*** Begin section ***
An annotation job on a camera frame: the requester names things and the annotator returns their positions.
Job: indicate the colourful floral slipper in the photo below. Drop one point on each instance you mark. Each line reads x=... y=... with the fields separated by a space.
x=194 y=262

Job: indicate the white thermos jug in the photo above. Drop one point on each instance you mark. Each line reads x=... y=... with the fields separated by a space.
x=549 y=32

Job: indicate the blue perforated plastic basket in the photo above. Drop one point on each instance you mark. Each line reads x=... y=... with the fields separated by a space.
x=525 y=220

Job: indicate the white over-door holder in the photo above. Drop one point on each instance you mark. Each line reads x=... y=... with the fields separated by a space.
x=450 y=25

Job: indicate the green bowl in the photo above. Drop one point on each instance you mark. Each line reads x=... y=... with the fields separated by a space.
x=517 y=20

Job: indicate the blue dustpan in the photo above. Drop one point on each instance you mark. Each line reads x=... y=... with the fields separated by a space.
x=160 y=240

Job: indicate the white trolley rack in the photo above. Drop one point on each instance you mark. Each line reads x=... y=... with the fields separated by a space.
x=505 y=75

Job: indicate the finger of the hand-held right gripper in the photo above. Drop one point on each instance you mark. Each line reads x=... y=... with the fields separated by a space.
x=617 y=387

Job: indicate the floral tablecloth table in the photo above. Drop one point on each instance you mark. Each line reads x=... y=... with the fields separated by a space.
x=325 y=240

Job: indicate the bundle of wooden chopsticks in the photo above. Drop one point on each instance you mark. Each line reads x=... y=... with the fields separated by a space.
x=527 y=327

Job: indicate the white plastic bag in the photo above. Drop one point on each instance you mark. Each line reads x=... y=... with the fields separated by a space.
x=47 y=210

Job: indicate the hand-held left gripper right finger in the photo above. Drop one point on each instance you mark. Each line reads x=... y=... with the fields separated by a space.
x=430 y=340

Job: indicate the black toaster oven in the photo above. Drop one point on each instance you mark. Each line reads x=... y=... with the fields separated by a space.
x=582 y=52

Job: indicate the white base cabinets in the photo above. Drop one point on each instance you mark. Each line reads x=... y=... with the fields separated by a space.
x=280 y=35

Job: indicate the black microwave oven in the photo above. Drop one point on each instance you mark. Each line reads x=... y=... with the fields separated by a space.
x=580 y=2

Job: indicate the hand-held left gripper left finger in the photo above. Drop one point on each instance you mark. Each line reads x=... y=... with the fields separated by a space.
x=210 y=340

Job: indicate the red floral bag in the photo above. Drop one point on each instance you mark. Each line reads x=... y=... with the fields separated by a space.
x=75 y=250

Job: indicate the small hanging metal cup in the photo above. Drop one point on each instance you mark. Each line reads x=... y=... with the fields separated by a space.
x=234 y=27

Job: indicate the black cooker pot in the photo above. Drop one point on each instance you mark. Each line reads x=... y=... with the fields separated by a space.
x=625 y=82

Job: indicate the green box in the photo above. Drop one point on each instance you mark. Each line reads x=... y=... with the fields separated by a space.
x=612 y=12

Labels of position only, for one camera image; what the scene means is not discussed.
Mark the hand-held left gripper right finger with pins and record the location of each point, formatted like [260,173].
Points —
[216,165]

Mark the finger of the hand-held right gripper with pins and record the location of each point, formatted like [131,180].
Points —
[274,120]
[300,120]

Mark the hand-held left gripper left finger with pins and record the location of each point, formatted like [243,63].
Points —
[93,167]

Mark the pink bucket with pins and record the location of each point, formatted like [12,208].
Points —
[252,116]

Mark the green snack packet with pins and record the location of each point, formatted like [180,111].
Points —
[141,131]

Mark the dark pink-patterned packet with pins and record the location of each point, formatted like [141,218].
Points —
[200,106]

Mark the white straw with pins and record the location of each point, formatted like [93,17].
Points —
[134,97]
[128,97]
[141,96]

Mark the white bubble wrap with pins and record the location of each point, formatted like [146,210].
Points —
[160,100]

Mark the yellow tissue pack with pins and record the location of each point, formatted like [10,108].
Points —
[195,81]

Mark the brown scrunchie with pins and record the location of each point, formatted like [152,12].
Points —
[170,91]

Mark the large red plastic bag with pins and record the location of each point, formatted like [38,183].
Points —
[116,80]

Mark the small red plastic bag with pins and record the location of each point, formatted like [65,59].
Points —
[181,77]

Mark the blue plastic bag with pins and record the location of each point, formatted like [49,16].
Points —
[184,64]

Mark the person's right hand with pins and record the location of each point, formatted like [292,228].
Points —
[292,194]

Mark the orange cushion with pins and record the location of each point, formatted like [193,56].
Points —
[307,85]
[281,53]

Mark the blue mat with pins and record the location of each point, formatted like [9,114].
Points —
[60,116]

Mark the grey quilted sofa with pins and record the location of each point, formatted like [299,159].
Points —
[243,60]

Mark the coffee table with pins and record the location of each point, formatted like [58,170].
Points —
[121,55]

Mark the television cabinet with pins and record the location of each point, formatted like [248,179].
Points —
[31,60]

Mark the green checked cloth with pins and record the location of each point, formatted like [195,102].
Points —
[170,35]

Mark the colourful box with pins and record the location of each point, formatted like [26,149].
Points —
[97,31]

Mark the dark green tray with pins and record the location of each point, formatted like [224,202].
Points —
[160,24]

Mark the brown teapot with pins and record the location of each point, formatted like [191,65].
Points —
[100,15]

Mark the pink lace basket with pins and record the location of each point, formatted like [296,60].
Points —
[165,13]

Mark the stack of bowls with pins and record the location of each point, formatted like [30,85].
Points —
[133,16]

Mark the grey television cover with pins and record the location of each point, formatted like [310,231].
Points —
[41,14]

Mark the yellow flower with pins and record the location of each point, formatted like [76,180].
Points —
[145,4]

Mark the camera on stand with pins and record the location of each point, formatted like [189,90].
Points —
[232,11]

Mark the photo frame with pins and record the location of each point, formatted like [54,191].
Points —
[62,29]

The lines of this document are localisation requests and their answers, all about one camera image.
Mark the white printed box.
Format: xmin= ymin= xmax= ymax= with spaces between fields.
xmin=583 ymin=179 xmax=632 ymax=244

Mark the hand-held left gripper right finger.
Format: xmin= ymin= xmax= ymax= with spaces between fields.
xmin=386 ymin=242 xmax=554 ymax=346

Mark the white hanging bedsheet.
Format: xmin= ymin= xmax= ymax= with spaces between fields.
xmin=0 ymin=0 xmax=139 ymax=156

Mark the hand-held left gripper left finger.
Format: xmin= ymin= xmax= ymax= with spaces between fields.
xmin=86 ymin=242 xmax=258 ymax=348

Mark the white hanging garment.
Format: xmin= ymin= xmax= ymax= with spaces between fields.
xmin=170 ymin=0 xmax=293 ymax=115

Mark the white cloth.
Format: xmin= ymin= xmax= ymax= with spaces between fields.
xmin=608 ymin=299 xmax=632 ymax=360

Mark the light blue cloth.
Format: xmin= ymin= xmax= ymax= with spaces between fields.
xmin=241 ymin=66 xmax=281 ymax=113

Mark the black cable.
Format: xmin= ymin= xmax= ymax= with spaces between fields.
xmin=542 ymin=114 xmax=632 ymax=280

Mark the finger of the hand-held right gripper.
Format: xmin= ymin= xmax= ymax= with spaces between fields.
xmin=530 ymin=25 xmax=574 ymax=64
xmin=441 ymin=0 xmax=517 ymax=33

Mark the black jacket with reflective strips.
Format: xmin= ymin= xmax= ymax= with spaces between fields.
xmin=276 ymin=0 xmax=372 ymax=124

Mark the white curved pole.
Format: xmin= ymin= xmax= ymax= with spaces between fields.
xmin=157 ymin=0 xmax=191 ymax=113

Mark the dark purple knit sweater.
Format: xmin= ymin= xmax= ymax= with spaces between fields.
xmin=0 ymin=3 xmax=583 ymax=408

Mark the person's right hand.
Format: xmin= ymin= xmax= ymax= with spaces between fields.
*** End section ***
Work task: Each line of the material with the word "camera" in it should be listed.

Solution to this exercise:
An annotation job on a camera frame: the requester names things and the annotator returns their positions.
Labels of position only, for one camera image; what the scene means is not discussed.
Mark the camera on stand with pins and record the location of each point, formatted like [189,90].
The lines of this document are localisation requests and their answers, all about one camera image.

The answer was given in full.